“Do not meddle with the way I coach”, says Prabhu (R Madhavan) to the assistant coach. “If I had listened to you, she would be cleaning toilets like you do”, he says pointing out to the aspiring woman boxer Madhi (Ritika Singh). “I may be the one cleaning toilets, Sir” replies the assistant coach, played by the excellent Nasser. “But you are the one who stinks”, he retorts with arguably the best line written for Tamil cinema this year. (And the year has just begun!). It is, therefore, so very disappointing that Sudha Kongara(Story/Screenplay/Direction) and Arun Matheshwaran (dialogues) choose to punch below their weight and could get this brilliance only occasionally transmitted on the screen. (But Sudha delivers as a filmmaker – more about that later).
It was frustrating to see a scene where Madhi is made to fight above her weight class and get knocked out only so that she gets to knock out the same opponent (the opponent now has shed weight conveniently to fight Madhi) in the climax. It was frustrating to see Zakir Hussain play an evil association chief, who plays politics in such a way that even front benchers could understand what he is up to. (“The pain has gone, but the scar remains”, he tells Prabhu in a scene – how I wish this feeling was integrated into his character). It was frustrating to see a childish Genghis Khan strategy in the climax flight. (Could not help but remember the wonderful Iqbal’s last over!)
Frustrating because the narrative fails to capture the muddle, spirit and irony of women’s boxing. Frustrating because when Sudha and Arun deliver, they deliver beautifully. I was literally taken aback when the real relationship between Madhavan and Radharavi was revealed in such a casual manner (need to watch the film again now that I know what their relationship was). The scene where Kaali Venkat steals cable signal to watch his daughter on TV, the one handed push ups by Madhi making Prabhu take note of her (lovely bit of imagination and yet so real), Madhi borrowing her shoes from her sister for the training, just one shot which explains Prabhu rescuing Madhi from the police station, her subsequent gratitude and the scenes which show her unquestioned trust and loyalty towards Prabhu. These are so well written and in line with the characters, yet creating so many poignant moments in the film.

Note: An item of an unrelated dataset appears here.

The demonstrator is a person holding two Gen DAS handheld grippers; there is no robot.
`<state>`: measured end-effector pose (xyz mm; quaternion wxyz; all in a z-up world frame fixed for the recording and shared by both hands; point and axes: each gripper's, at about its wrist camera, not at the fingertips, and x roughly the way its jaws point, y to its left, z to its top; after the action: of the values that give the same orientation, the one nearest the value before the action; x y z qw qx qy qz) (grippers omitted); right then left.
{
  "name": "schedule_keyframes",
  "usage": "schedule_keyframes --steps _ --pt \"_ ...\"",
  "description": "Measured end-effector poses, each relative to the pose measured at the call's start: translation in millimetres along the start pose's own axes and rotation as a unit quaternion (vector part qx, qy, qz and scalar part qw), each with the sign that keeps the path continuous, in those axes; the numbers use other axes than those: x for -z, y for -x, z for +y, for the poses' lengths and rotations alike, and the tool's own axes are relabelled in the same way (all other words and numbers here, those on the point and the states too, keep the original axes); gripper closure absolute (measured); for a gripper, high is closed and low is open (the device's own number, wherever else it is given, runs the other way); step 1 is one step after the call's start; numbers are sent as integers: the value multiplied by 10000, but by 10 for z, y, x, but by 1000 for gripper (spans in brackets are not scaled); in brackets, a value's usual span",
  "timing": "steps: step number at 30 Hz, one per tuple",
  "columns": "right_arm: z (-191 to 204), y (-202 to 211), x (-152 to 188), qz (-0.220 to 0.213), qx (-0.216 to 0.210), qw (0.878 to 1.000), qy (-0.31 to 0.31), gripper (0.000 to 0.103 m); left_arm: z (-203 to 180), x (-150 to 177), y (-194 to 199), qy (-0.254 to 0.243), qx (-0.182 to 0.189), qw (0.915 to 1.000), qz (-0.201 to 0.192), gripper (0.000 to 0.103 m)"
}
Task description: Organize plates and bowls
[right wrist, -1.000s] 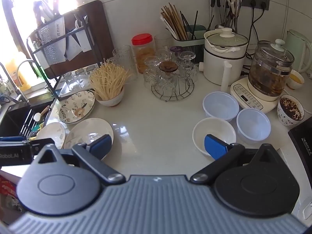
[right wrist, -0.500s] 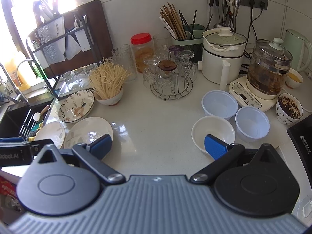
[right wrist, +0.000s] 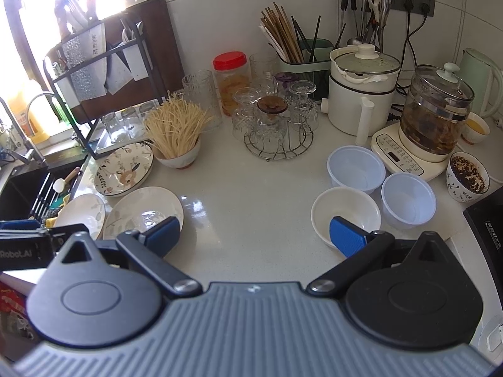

And Sudha is a first rate filmmaker. Gautham Vasudev Menon spoke highly of her during Drohi but I did not see anything worthwhile in that film. Irudhi Suttru is challenging for a filmmaker both in terms of plot (women’s boxing) and in terms of scale and logistics. Sudha is pitch perfect in her casting and gets great work done out of her crew. (Santhosh Narayanan and Sivakumar Vijayan‘s work deserve special mention).
And ultimately the film belongs to its protagonists, Madhi and Prabhu (in that order). Madhavan is fantastic as Prabhu. A role about a fallen sports champion trying to redeem himself after a few years by becoming a coach for the women’s team would definitely bring back memories of the iconic Kabir Khan, but Madhavan does well in differentiating with his performance style. “Students thinking that they have fallen in love with their teacher is not something that has happened only to you”, he tells Madhi. “I am as old as your father, just focus on boxing”, he tells in a restrained manner.
This restriction does not apply to the role of Madhi. Madhi is carefree, happy, bold, brave and fiesty. Ritika Singh, playing Madhi, brings magic to screen. This film would not have worked with any other actor except Ritika (or at least any known actor). She is luminous, she is uninhibited and she is free flowing as a performer. And instinctively she infuses heartwarming earnestness in her character. Truly the find of the year. (And I know the year has just begun)!
How I wish I could have said the same about the film. It had the potential to deliver a knock out, disappointed that it is a winner only by points.